:: Task brief ::
Print every line below without adding or leaving out a single word.

:: Raw data ::
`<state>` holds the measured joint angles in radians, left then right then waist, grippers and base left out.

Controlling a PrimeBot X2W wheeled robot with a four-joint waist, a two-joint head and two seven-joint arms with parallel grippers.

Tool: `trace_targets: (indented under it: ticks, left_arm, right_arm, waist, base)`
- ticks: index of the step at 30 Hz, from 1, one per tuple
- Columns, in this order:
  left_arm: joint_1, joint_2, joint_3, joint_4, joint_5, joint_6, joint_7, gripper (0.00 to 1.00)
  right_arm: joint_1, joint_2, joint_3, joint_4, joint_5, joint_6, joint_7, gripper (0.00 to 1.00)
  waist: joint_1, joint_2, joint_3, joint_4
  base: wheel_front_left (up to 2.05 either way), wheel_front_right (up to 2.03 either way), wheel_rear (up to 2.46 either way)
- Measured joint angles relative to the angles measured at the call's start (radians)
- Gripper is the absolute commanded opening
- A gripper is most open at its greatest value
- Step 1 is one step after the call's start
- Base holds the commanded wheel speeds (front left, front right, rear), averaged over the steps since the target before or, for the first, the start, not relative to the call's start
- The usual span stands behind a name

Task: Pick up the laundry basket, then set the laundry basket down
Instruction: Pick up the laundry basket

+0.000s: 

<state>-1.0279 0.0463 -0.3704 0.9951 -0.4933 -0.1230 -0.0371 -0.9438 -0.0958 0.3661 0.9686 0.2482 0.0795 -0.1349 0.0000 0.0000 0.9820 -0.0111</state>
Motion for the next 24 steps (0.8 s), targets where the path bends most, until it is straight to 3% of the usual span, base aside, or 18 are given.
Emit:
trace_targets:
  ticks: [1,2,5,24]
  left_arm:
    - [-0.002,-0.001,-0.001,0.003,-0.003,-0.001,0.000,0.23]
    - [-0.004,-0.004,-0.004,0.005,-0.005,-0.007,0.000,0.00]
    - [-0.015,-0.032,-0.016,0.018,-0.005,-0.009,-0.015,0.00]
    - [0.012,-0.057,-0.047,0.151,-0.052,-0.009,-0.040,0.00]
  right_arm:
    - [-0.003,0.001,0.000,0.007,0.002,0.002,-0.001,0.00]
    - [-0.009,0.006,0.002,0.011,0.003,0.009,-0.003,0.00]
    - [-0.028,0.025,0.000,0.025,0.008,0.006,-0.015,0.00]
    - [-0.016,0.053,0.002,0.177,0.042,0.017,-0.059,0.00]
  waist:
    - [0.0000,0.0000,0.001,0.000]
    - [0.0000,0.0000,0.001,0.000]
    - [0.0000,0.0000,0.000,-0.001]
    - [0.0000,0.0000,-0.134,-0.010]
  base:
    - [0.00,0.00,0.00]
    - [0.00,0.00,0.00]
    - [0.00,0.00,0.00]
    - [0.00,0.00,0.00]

:: Answer box ::
`<state>` holds the measured joint angles in radians, left then right then waist, grippers and base left out.

Controlling a PrimeBot X2W wheeled robot with a four-joint waist, a two-joint head and two seven-joint arms with parallel grippers.

Tool: `trace_targets: (indented under it: ticks, left_arm, right_arm, waist, base)`
- ticks: index of the step at 30 Hz, from 1, one per tuple
- Columns, in this order:
  left_arm: joint_1, joint_2, joint_3, joint_4, joint_5, joint_6, joint_7, gripper (0.00 to 1.00)
  right_arm: joint_1, joint_2, joint_3, joint_4, joint_5, joint_6, joint_7, gripper (0.00 to 1.00)
  waist: joint_1, joint_2, joint_3, joint_4
  base: wheel_front_left (up to 2.05 either way), wheel_front_right (up to 2.03 either way), wheel_rear (up to 2.46 either way)
- Measured joint angles relative to the angles measured at the call's start (radians)
- Gripper is the absolute commanded opening
- A gripper is most open at its greatest value
- Step 1 is one step after the call's start
- Base holds the commanded wheel speeds (front left, front right, rear), averaged over the steps since the target before or, for the first, the start, not relative to the call's start
- The usual span stands behind a name

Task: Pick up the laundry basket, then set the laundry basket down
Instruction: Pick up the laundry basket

+0.000s: 

<state>-1.0279 0.0463 -0.3704 0.9951 -0.4933 -0.1230 -0.0371 -0.9438 -0.0958 0.3661 0.9686 0.2482 0.0795 -0.1349 0.0000 0.0000 0.9820 -0.0111</state>
Motion for the next 24 steps (0.8 s), targets where the path bends most, until it is straight to 3% of the usual span, base aside, or 18 are given.
Emit:
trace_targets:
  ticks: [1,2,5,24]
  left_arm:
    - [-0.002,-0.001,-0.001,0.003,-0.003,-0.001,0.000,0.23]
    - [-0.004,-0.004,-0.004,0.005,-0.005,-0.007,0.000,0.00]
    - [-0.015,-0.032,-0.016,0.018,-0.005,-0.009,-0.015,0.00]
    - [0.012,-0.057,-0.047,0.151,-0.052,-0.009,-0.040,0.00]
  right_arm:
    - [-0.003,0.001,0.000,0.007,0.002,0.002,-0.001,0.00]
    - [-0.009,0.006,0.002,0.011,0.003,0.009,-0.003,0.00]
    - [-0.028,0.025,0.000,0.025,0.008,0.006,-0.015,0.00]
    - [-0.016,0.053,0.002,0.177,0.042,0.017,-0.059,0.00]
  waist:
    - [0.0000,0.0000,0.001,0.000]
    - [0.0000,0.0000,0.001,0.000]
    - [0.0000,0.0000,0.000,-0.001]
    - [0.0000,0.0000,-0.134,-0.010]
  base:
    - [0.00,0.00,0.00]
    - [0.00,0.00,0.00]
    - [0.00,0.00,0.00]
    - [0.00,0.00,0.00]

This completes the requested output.